January reminds me of the first day after a long vacation. I’m thankful for the trip, but I can’t wait to get back to real life. From Halloween to the new year, our lives are so packed my brain starts to melt. Beginning around Thanksgiving, we drape our home in lights and ribbons, bake more than we will for the rest of the year, and cram our calendar full. We all, in our way, become little Martha Stewarts, striving to make each moment of our lives memorable, but without her budget or rap sheet.
Then, when it’s all over, and you need to rest and recover more than ever, we’ve got to start goal setting—resolving to be better people in the next 12 months than we were in the last.
In 2013 I lived in Portland, Oregon, and I was lucky enough to be part of an unofficial lunch club with Gwyneth. To give you an idea of who Gwyneth is, I’ll tell you that she exclusively wore long rompers that she sewed herself with every type of wild patterned fabric you can imagine.
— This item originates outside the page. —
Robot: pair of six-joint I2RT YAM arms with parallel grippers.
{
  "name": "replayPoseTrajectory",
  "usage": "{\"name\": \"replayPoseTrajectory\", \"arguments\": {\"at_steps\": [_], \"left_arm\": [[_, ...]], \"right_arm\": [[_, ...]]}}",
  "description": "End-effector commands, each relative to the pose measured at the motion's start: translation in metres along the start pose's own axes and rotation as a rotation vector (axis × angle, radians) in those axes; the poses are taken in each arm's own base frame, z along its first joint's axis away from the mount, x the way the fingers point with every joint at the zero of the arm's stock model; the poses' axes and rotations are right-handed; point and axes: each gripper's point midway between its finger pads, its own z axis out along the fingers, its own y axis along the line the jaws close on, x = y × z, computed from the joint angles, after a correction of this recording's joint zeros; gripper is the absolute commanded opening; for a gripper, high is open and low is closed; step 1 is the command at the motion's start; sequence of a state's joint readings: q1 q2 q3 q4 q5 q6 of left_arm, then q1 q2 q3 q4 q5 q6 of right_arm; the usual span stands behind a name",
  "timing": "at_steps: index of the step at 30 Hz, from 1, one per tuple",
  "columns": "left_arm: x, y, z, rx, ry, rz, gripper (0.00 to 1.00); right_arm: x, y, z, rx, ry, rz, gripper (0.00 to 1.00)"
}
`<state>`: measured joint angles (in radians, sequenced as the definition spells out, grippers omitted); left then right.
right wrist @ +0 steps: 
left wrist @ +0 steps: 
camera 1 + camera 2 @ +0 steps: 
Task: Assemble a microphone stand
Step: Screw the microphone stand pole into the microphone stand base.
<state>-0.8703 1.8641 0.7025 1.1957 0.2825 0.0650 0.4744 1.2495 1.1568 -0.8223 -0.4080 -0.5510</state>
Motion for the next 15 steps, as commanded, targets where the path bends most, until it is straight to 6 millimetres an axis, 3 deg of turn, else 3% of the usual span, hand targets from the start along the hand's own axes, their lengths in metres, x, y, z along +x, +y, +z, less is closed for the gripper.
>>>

Gwyneth was, and I assume still is, so genuinely herself that it’s impossible to ignore her.
Toward the end of the calendar year, our lunch group’s conversation turned to the subject of New Year’s Resolutions. We all went around the table, over our cafeteria lunches, and everyone shared the things we aspired to do and be in the coming year. We were starting new hobbies, eating better, traveling more, and then when it was Gwyneth’s turn, she announced that she and Bruce had resolved to eat more cheese.
We all laughed, assuming she was kidding. She wasn’t. The year prior, she had resolved to drink alcohol every day. It had been a particularly difficult year at work. I think about her every year at this time as I resist the urge to overpromise and underdeliver. That conversation changed my New Years Resolution game forever.
In 2020, my husband and I resolved to eat more tacos. We did a pretty good job, even mastered homemade corn tortillas, though there is always room for improvement. This year was a bust. We resolved to eat more ethnic food, hoping to travel to the big city (Orlando) for Ethiopian or Mediterranean food. We didn’t. But we kept up with our taco tradition, which is something. And we learned to make espresso on our stovetop. I’d give us a 67%, and like one of my professors in college used to say, “D equals diploma!”
So, in a world that tells us we’re not ok unless we’re trying to be better, and smaller, but bigger in the right places, and more spiritual, but also richer, and minimalists, but also buy all the coolest stuff, I hope for this new year that you fulfill a fun and totally asinine resolution. I hope you become more yourself and release the pressure to be anything else. Happy New Year!